TASK ITEM: Transcribe the entire listing, keeping each word as it is.

RECORDED INFORMATION:

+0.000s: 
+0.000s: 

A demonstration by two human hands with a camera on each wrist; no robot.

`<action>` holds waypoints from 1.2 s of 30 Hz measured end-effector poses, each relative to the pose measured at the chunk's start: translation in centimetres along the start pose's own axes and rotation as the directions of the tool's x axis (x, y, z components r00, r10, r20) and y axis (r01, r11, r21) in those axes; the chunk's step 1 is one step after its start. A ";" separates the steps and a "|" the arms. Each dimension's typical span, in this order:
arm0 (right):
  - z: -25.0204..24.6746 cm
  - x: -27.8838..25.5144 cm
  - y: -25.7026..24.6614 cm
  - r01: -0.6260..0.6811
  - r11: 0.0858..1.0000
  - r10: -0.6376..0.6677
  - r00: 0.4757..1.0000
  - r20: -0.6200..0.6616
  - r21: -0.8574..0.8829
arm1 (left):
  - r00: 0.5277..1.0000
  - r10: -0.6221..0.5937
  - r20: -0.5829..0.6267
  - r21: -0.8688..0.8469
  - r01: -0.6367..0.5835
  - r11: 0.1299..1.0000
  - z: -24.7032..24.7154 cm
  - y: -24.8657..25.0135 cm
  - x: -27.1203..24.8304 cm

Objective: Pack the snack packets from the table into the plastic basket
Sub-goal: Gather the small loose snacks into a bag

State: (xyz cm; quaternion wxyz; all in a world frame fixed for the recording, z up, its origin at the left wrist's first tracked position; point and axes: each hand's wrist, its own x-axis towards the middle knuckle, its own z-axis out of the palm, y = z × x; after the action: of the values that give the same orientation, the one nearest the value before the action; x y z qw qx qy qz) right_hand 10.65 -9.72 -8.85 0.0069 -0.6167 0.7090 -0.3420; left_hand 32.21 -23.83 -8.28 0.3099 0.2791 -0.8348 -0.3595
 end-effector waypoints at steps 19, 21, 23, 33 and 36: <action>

PROBLEM SOLUTION:
+0.000s: 
+0.000s: 

A demonstration by two human hands with a camera on each wrist; no robot.

`<action>` holds waypoints from 1.2 s of 30 Hz measured end-effector poses, each relative to the pose measured at the chunk's start: translation in centimetres along the start pose's own axes and rotation as the directions of the tool's x axis (x, y, z components r00, r10, r20) and y axis (r01, r11, r21) in those axes; the chunk's step 1 is one step after its start. A ";" separates the steps and a "|" the arms. Each dimension's typical span, in this order:
arm0 (right):
  - z: -25.0204..24.6746 cm
  - x: -27.8838..25.5144 cm
  - y: -25.7026..24.6614 cm
  - r01: -0.6260..0.6811
  - r11: 0.0858..1.0000
  - r10: -0.6376..0.6677
  - r00: 0.4757..1.0000
  - r20: -0.6200..0.6616
  - r21: -0.8574..0.8829
arm1 (left):
  - r00: 0.5277..1.0000
  - r10: -0.6221..0.5937
  - r20: -0.5829..0.6267
  - r21: -0.8688..0.8469
  - r01: -0.6367..0.5835
  - r11: 0.1299..1.0000
  - z: -24.7032..24.7154 cm
  - y: -24.8657..25.0135 cm
  - x: -27.1203..24.8304 cm

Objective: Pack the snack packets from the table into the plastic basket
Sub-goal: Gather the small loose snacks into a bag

State: (xyz cm; quaternion wxyz; all in a world frame fixed for the recording, z up, its origin at the left wrist's first tracked position; point and axes: each hand's wrist, its own x-axis towards the middle knuckle, its own z-axis out of the palm, y = z × x; after the action: of the values that give the same orientation, the one nearest the value before the action; x y z qw qx qy qz) right_hand 10.65 -9.72 -8.85 0.0069 -0.6167 0.7090 -0.3420; left_hand 32.21 -23.83 -8.28 0.3099 0.2791 -0.8348 -0.3595
 end-effector waypoints at steps 19, 21, 23, 33 and 36: <action>

Work on this exercise is complete, and nothing remains.